WHAT YOU SHOULD DO. Print each line once more, unchanged, from the line holding "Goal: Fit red" to the end of the listing below.

DATA RECORDS.
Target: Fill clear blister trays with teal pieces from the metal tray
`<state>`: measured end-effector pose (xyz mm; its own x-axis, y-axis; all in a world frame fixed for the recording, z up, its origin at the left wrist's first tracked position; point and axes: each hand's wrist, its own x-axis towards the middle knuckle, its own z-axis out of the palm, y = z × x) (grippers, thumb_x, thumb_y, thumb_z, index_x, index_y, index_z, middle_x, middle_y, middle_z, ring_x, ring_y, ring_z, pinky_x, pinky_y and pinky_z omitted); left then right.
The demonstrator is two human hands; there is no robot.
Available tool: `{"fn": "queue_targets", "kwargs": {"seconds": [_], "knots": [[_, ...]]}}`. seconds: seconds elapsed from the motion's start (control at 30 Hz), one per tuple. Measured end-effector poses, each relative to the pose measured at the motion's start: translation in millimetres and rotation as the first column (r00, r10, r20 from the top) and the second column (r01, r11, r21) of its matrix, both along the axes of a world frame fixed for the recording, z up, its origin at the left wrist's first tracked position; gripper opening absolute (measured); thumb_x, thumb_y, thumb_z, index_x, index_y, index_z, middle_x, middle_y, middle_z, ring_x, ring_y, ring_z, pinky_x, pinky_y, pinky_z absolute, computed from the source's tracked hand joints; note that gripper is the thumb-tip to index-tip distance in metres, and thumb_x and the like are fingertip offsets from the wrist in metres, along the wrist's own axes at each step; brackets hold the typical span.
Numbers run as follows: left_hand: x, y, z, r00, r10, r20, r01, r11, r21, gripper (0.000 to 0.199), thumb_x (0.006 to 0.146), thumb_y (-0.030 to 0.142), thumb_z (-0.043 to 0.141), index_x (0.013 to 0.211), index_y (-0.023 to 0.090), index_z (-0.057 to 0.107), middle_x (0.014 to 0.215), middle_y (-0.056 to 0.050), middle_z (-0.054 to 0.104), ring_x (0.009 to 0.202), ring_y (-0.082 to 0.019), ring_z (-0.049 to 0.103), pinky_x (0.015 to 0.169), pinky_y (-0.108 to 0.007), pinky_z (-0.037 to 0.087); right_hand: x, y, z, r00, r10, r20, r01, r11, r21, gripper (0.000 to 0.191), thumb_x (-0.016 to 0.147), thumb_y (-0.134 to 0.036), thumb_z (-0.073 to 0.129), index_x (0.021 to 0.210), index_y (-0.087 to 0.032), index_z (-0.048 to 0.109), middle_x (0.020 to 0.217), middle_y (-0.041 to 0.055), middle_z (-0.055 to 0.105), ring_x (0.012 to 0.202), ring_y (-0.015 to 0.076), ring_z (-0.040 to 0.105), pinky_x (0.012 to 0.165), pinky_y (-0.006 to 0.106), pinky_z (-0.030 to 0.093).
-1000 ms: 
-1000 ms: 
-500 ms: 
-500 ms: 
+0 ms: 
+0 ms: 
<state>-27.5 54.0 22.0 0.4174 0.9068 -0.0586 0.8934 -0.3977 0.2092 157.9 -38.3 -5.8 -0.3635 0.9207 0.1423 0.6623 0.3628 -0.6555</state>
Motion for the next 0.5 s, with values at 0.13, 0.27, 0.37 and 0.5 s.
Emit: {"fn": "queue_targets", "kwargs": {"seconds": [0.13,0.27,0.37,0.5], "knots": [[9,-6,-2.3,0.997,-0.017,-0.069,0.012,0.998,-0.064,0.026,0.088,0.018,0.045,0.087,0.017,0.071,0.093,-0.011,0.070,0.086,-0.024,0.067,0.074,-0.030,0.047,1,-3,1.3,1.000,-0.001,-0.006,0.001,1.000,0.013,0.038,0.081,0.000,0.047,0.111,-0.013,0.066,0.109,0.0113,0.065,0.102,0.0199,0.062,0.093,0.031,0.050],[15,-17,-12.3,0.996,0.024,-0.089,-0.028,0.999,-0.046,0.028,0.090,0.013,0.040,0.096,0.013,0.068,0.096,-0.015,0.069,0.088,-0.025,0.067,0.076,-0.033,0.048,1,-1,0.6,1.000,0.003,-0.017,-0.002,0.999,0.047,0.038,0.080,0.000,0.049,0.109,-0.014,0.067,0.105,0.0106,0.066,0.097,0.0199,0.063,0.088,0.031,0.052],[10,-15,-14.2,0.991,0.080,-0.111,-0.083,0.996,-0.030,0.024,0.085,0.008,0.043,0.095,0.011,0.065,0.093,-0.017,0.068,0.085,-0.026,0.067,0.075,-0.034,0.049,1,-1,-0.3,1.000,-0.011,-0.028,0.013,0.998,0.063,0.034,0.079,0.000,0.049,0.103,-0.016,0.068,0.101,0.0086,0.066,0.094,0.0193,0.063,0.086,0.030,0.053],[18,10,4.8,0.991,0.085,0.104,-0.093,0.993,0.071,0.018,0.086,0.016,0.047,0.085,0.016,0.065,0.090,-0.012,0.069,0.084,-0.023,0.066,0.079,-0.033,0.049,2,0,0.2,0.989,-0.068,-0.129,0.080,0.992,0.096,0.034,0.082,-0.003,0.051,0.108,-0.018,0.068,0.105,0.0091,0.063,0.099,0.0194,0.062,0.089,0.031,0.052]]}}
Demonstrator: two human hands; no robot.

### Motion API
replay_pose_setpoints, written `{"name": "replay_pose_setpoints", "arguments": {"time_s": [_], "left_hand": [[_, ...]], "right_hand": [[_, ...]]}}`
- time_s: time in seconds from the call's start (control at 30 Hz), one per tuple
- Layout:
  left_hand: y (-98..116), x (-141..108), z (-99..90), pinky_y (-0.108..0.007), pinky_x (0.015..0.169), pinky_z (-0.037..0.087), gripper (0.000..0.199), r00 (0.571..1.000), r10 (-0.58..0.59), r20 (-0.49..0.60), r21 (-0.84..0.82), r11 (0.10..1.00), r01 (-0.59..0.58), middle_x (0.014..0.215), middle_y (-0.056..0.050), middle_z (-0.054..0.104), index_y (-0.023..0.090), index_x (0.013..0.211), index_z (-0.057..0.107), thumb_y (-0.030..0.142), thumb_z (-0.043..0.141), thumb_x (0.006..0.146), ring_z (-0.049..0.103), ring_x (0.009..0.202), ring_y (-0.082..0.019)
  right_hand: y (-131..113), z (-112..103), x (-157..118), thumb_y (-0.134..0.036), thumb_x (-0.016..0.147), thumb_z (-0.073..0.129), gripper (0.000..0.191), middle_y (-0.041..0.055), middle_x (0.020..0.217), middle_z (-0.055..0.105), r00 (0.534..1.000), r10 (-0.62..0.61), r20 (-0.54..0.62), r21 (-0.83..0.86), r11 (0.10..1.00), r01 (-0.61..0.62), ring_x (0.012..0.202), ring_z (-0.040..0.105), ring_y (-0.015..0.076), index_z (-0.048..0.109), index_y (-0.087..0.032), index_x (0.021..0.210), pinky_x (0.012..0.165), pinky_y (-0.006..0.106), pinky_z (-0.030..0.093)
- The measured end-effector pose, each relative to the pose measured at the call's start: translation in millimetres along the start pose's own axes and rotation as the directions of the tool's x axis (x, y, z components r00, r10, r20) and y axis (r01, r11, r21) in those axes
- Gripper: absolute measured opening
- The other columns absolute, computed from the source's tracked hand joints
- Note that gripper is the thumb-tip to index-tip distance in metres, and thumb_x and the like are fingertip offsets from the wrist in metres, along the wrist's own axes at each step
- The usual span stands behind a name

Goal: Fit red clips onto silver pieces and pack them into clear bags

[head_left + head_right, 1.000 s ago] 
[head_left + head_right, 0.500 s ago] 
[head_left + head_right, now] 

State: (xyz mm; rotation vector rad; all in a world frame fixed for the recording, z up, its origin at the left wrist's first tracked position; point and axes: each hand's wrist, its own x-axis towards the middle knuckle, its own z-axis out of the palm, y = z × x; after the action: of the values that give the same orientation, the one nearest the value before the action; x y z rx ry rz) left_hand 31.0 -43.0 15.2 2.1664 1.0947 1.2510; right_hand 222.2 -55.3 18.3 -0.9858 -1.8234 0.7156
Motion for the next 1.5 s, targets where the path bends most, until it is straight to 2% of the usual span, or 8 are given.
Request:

TASK RESPONSE.
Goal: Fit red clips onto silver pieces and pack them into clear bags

[head_left + head_right, 1.000 s ago] 
[head_left + head_right, 0.500 s ago] 
[head_left + head_right, now] 

State: (xyz mm; rotation vector rad; all in a world frame fixed for the recording, z up, its origin at the left wrist's first tracked position; point and axes: each hand's wrist, its own x-axis towards the middle knuckle, its own z-axis out of the palm, y = z × x; after the action: of the values that give the same orientation, the one nearest the value before the action; x y z rx ry rz) left_hand 31.0 -43.0 15.2 2.1664 1.0947 1.2510; right_hand 222.2 -55.3 18.3 -0.9858 -1.8234 0.7156
Motion for the next 1.5 s, targets where the path bends most, until it is straight to 2% of the usual span, or 8 are given.
Request:

The answer requires nothing more.